The Union Government’s decision to place the Central Bureau of Investigation (CBI) outside the ambit of the Right to Information Act has come under sharp criticism. They do not seem misplaced either.

However, bonafide protection in the field of investigation already exists under section 8 (h) of the Right to Information Act that provides “….there shall be no obligation to give any citizen information which would impede the process of investigation or apprehension or prosecution of offenders…” That applies not only to CBI or other central investigating agencies, but also to similar agencies of all the state governments as well.

The decision to exempt the CBI from the RTI Act is sought to be justified on the grounds of national security and possible impact on intelligence gathering. It must be made clear in no uncertain terms that the CBI is neither an intelligence gathering agency nor a security organisation. It is an investigative agency assigned legally the job of exposing rather than concealing.

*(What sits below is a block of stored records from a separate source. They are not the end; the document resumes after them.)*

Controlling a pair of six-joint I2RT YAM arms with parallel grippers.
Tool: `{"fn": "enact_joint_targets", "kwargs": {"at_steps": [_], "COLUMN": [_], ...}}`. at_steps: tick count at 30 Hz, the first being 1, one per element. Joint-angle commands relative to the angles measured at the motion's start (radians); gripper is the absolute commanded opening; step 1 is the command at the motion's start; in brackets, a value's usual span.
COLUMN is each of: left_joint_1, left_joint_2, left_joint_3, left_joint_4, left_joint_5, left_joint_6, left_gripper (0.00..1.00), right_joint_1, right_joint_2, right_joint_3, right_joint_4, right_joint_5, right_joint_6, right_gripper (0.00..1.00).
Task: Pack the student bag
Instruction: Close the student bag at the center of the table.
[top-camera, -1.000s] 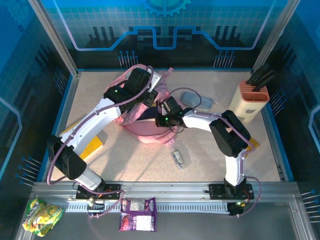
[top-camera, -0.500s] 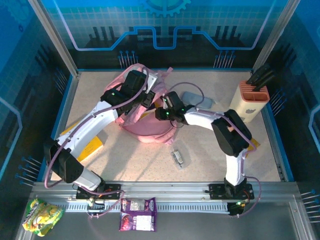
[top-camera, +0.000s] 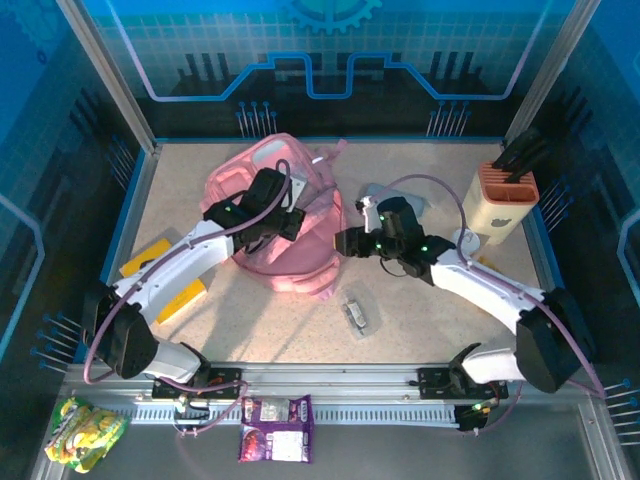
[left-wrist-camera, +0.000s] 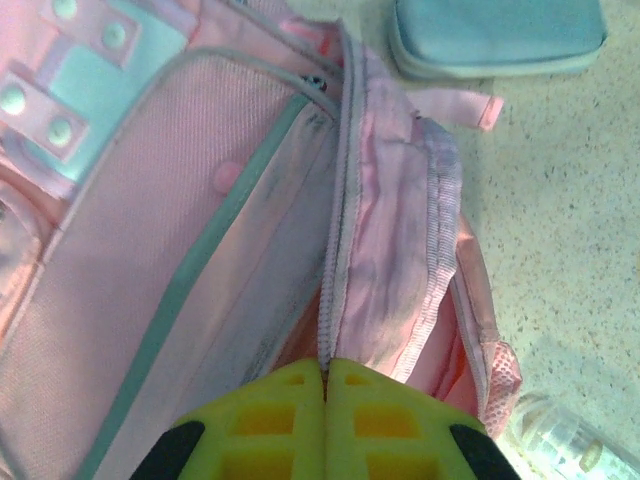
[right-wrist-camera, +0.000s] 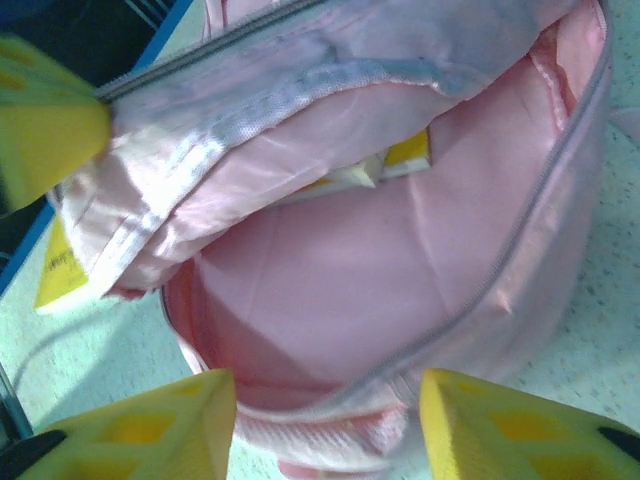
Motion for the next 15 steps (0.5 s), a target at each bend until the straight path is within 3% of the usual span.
{"fn": "enact_joint_targets", "kwargs": {"at_steps": [1,7,9,15], "left_joint_1": [0.007,0.007,0.007,0.023], "left_joint_2": [0.001,-0.016,-0.062,-0.259], "left_joint_3": [-0.032,-0.132,-0.184,-0.302], "left_joint_4": [0.041,0.125,0.146,0.073], "left_joint_5": [0.031,0.155,0.131,-0.039], "left_joint_6": [-0.093,-0.245,-0.299,-0.428], "left_gripper": [0.05,0.38,0.5,0.72], "right_joint_1": [-0.013,0.008,0.025,0.096], "right_joint_2": [-0.042,-0.078,-0.076,-0.062], "right_joint_3": [-0.038,-0.045,-0.046,-0.037], "right_joint_4": [-0.087,-0.111,-0.102,-0.104], "right_joint_5": [-0.033,-0.105,-0.118,-0.092], "right_joint_6": [-0.043,-0.047,-0.05,-0.041], "right_gripper": [0.56,0.61,0.63,0.8]}}
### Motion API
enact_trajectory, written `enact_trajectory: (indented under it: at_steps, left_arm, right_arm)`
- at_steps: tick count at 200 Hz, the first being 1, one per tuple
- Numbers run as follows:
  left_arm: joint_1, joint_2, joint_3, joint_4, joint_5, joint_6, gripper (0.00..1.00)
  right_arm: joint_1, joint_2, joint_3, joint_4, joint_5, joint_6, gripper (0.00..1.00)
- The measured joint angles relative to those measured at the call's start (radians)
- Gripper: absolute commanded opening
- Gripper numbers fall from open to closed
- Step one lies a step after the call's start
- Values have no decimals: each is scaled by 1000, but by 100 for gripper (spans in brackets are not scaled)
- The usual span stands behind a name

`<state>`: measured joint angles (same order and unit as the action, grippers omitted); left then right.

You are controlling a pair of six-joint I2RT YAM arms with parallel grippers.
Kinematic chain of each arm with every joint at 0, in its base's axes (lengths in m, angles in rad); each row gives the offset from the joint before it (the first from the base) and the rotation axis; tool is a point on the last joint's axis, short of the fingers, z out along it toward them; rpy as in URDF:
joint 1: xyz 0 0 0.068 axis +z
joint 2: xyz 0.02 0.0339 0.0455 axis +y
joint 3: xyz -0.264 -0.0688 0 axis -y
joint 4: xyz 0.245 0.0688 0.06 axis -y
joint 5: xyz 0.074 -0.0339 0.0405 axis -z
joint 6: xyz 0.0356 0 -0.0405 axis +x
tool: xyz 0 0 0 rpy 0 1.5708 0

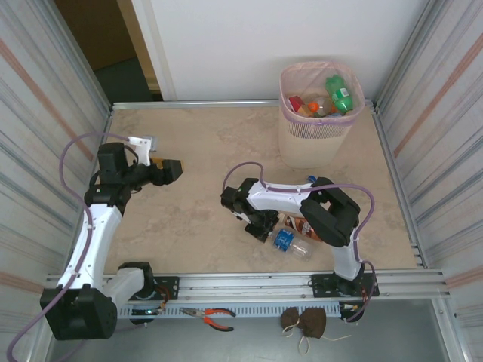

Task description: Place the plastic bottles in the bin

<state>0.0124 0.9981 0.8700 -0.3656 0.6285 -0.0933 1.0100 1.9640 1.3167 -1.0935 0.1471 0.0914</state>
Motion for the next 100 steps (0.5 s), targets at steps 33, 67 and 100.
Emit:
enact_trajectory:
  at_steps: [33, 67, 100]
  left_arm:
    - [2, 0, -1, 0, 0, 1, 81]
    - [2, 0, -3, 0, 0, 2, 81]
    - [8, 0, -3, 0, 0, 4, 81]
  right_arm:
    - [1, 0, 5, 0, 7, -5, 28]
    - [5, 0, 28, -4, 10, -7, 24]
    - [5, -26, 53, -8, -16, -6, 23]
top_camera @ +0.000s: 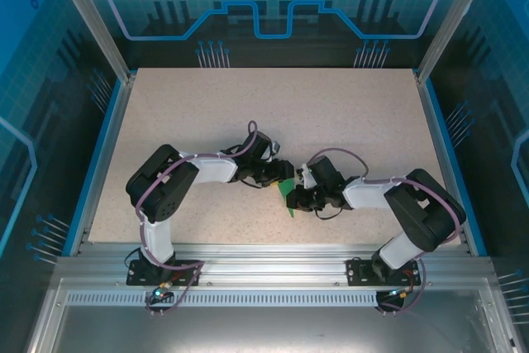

By the very nature of its work, the CBI has to be an open organisation notwithstanding the sensitive cases that it may be dealing with. The sensitivity in the context of the CBI is when it deals with cases against the high and the mighty “…in the investigations of which one was expected to conceal more and expose less…” It is precisely for this requirement on the ground, as against the legal or operational requirement of the CBI, that such secrecy is needed.

Functionally, as against an intelligence organisation that requires total protection from transparency, investigations actually require complete transparency after a certain stage. It is only the premature disclosure of information during the investigation that usually gives undue advantage to the accused, who may cover his tracks, destroy the evidence and scuttle the investigation.

Transparent investigation

But once the charge sheet has been filed, there is no requirement for any further protection. Incidentally, all the evidence to be relied upon is communicated to the accused person so that he may prepare his defence. Once it is filed in the court of law, the charge sheet also becomes a public document.

Some of the information collected during investigations and contained in the case diaries of the agencies may not be shown in the charge sheet as that may be related to the security of the witness or of the accused and, therefore, not advisable to be brought in the public domain. Such information and documents, on which the prosecution does not rely, are already protected under the Criminal Procedure Code and the Evidence Act.

However, to meet with the ends of justice and to ensure that nothing is held back, the court trying the case has a right to look into all these documents and to use them as per its discretion.

The prevalent laws are quite adequate. Further secrecy, particularly for the CBI in corruption cases, is designed only to protect the people in high places. As such there is no necessity for any further privilege for any investigating agency in the country under the Right to Information Act. As a former CBI officer having fought the corrupt system from inside the government, I concluded that the CBI under the control of the government has to conceal more than reveal, against its lawful role of collection of facts truthfully and impartially without any fear or favour.

The exemption given to the CBI is an extremely retrograde step; it is going backwards and is completely undesirable and redundant. This will only encourage criminality and corruption in the government and may not leave even the CBI untouched as more you keep things under wraps, the more liable the process is likely to be misused by everyone.

Tradition to protect the powerful

This will only create another class of privileged people who would be beyond the operation of laws. Coming to the experience of other countries, such kind of protection has never been given to any agency in those countries that boast of the Rule of Law or uphold Human Rights.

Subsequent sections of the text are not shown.